= Problem description =
Give back an exact copy of the lines in the records below, from the line that has "Exercise. Indicate with one or more points the teal" through the line that has "Exercise. Indicate with one or more points the dark", and nothing besides.

START Extracted material

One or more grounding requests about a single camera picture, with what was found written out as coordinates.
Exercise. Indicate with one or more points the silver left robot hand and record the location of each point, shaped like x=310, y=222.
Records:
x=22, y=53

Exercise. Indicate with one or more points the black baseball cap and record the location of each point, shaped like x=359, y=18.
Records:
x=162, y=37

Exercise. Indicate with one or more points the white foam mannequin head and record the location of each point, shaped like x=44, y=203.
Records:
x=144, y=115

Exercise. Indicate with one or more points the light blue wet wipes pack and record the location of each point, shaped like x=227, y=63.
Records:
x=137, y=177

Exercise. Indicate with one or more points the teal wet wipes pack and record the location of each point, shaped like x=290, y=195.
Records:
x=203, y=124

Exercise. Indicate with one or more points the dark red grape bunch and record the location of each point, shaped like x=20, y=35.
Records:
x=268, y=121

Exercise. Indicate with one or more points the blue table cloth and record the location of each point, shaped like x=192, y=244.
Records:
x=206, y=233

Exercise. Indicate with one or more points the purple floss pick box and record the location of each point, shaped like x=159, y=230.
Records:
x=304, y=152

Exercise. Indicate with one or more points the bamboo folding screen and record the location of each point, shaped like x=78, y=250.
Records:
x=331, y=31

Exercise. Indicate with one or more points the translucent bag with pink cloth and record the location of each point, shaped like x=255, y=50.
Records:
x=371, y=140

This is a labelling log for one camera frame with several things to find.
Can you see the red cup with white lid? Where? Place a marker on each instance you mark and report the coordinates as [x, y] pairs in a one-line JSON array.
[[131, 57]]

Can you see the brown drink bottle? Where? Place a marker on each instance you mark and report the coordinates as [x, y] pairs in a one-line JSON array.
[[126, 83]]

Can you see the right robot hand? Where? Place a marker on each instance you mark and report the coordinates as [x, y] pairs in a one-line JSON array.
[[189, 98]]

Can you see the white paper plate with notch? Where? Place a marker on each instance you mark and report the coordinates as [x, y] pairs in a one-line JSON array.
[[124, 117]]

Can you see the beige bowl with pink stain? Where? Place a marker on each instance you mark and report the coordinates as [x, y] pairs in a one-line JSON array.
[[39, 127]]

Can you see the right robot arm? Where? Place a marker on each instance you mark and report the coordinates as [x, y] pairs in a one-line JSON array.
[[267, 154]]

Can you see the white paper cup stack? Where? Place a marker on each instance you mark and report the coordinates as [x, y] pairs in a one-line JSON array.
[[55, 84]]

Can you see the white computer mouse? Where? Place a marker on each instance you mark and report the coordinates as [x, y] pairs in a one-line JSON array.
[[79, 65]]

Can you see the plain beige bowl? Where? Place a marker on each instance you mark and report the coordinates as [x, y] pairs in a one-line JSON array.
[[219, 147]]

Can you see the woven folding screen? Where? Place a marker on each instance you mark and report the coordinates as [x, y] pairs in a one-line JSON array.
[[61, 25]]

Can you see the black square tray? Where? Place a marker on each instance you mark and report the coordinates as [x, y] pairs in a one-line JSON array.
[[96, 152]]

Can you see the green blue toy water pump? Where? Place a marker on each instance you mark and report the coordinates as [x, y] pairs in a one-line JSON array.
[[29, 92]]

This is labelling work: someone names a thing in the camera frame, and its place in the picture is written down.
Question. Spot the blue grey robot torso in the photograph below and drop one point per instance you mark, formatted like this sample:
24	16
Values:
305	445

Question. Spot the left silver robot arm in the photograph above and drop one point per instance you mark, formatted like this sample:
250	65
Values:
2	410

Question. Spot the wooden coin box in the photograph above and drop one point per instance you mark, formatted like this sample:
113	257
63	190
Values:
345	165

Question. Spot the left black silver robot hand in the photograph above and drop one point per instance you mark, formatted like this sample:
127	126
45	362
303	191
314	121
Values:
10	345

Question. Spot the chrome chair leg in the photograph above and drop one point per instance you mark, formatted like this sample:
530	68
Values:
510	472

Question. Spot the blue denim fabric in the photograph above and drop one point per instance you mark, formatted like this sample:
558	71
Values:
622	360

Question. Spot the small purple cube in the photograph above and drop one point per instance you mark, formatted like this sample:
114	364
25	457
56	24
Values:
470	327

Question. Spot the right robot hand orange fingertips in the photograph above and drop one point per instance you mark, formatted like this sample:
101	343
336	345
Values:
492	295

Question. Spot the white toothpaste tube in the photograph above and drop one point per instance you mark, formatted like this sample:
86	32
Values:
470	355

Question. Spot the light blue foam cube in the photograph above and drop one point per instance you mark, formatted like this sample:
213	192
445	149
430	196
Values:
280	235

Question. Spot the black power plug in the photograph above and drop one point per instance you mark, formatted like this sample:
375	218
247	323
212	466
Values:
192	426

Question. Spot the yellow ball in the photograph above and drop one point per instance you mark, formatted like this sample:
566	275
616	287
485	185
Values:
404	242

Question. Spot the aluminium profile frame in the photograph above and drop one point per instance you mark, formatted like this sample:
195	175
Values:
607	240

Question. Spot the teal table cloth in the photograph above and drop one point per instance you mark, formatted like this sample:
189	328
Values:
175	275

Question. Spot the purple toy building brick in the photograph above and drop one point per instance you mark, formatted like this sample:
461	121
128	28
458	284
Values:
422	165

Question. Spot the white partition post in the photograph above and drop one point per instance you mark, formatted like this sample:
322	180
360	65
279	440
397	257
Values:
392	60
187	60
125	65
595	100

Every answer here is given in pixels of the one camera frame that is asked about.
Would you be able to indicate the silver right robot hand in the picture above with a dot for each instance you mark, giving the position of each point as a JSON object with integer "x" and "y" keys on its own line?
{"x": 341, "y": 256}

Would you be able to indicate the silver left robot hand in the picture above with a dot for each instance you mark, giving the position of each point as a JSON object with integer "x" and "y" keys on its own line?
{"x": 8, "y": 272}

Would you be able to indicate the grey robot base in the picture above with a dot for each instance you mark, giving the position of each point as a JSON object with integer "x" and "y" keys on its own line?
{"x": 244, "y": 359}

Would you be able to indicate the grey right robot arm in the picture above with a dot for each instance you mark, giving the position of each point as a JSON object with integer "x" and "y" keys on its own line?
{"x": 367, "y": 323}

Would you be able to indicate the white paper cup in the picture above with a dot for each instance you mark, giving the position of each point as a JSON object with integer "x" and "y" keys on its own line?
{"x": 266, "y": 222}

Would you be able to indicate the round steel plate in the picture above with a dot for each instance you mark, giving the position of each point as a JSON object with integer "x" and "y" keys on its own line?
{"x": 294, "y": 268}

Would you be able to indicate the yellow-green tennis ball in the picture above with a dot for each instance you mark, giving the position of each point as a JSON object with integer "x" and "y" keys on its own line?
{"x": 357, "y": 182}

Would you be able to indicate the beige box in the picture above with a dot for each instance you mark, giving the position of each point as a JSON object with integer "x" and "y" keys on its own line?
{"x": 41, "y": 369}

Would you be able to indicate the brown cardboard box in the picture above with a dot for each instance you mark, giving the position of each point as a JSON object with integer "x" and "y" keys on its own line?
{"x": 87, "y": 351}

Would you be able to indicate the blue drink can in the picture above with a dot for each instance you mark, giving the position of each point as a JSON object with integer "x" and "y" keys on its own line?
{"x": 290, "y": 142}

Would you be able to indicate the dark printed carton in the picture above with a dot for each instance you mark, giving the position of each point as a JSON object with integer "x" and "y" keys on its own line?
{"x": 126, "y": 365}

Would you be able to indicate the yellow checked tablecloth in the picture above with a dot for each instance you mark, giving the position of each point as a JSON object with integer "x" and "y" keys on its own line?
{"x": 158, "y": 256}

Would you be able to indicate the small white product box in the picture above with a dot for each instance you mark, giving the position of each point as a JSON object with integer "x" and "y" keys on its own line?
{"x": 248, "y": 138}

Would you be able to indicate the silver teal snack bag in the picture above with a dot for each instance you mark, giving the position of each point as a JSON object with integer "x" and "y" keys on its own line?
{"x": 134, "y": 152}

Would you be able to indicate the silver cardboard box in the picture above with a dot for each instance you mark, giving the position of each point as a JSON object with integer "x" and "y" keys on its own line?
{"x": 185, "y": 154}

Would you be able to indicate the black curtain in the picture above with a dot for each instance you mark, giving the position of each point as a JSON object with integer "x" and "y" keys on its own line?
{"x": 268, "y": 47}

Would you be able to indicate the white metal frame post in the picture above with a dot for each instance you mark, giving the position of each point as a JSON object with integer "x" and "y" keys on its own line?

END Extracted material

= Response =
Exercise. Indicate with one or more points the teal wet wipes pack and record the location of each point, shaped like x=290, y=195.
Records:
x=203, y=124

Exercise. Indicate with one or more points the dark red grape bunch and record the location of each point, shaped like x=20, y=35.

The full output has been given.